それなのに、箱の底から手が生えているのだ。
手は、健吾の左手をつかんで離そうとしない。
健吾は立ったまま失神した。
悲しいことに、少しだけ漏らしていた。
さらにその出来事以来、健吾は霊が見えるようになっていた。
見えたからと言って、何かできるわけもない。
ほとんどの場合、霊は何の前触れもなく現れる。嫌だな、見たくないなと思い煩う毎日は、健吾を引っ込み思案の少年に変えていった。
健吾の住環境も良くなかった。
彼の家がある場所は、縁賀町という。正式には、ふちがまちなのだが、皆はエンガチョと呼んだ。
エンガチョの健吾。
それが小学時代ついて回ったあだ名であった。
あだ名は日常生活までも変えてしまう。
卒業するまで、誰も健吾と手を繫いでくれなかった。
六年生の運動会、たった一人のエアーフォークダンスは今でも想い出すたび、健吾の胸に砂嵐を吹かせる。
だが、あれはあの時だけのこと。
あれ以来、中高と通じて何事も起こらなかった。
まぁ、起こらないように細心の注意を払っていたとも言えるが。
相変わらず霊は見えていたが、何もできない相手には向こうも期待しないようで、接してこようとはしなかった。
だいじょうぶ、だいじょうぶ。
そう自分に言い聞かせ、健吾は箱に向かった。
第一、今回は最初から中身が見えているのだ。
安心安心。
箱の中身は何でしょねぇぇぇぇ~
そぅっと覗き込む。
「うっ」
ぬふふ、と後藤田教授は悪魔の笑みを見せた。
「断っとくけど、只のワラ人形じゃないよ。
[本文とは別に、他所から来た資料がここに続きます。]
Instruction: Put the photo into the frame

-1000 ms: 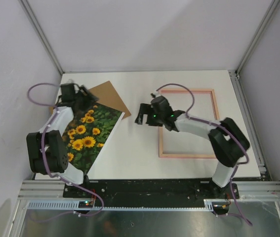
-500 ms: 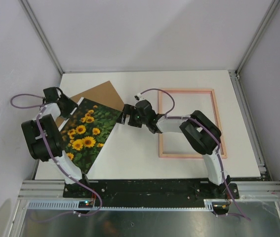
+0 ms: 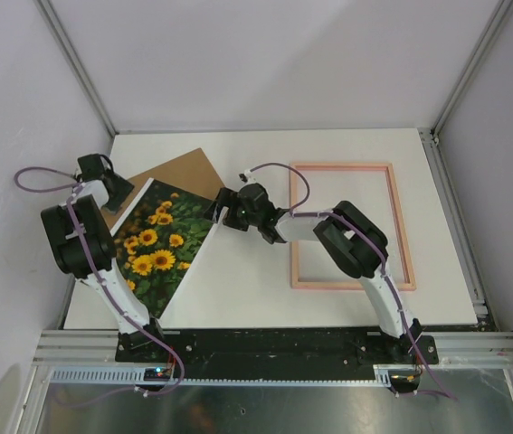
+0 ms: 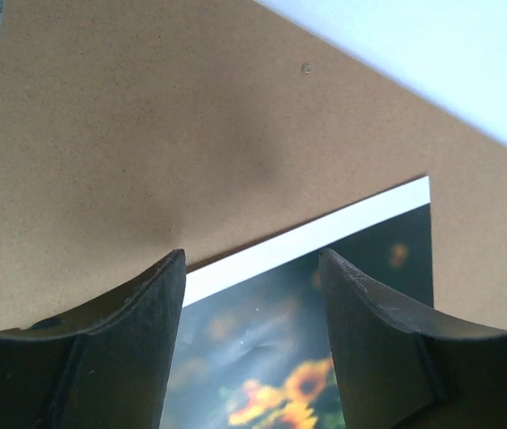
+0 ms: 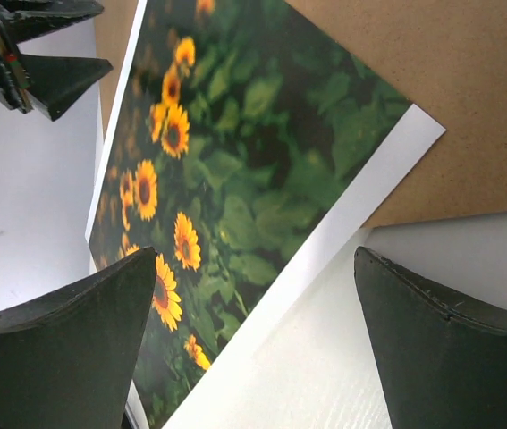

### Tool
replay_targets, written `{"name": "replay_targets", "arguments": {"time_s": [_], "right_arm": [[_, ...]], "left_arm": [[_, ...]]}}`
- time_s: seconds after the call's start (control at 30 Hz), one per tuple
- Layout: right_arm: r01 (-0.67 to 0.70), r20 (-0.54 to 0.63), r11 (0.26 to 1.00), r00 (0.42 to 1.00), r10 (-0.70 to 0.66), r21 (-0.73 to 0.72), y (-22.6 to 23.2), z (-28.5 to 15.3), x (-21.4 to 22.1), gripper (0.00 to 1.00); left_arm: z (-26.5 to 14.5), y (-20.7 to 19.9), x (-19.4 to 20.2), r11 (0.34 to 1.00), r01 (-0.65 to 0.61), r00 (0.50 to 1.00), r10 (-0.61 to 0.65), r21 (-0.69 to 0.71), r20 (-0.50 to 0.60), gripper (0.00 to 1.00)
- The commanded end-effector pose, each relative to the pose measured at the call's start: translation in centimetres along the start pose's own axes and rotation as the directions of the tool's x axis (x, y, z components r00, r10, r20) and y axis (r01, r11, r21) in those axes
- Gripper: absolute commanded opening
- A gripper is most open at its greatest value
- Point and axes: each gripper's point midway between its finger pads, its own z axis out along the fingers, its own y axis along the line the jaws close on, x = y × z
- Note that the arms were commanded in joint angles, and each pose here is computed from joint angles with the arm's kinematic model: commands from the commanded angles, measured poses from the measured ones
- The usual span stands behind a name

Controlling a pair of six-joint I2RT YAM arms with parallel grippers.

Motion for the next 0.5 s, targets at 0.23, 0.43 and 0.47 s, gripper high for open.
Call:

今朝採集したばかりの新鮮極まる一品だ」
「これ触って何を当てればいいんですか」
「どんな呪いを秘めたワラ人形か、だよ」
んなもん、わかるか。
よしんばわかったとしても、口に出したくない。
タバスコ入りビール決定だな。
それよりも、新鮮なワラ人形に触ったりして呪われないのだろうか。
イヤな汗をにじませた健吾は、目を背けたまま手をのばした。
次の瞬間、指先が妙な感触を受けた。
例えてみれば、そう、犬に舐められたような──
流し目ちらり。
ほら、やっぱり。
箱の中にあったのは、犬の生首であった。
頭の上に先程のワラ人形を乗せている。どうやら押しのけて出てきたらしい。
嬉しそうに健吾の手を舐めている。
これは怖いというよりは、すごく可愛い。
「どういう仕掛け?」
学生達は大喜びである。
「いや、仕掛けなんてないよ。あれはどうやら霊体だね」
後藤田教授がのほほんと分析した。
全員がどよめいた。先ほど、テディベアの詳細を言い当てた女子学生が、近づいて頭を撫でた。
「すごーいっ!! 可愛いー!」
「よし、みんなせぇ~の!」
箱の中身は何でっしょねぇぇ~
怖がる様子など微塵も無い。勢いに押され、健吾は答えた。
「柴犬」
ぶ~♪
「ええっ!? じ、じゃあスベスベマンジュウ柴」
「やな柴犬だね。正解は豆柴だよ」
タバスコビール決定。
一気に飲み干す健吾を見上げながら、豆柴は緩やかに消えていく。
ちなみに、豆柴が見上げる姿は本当に可愛らしかった。
最高に盛り上がる中、教授の目は笑っていなかった。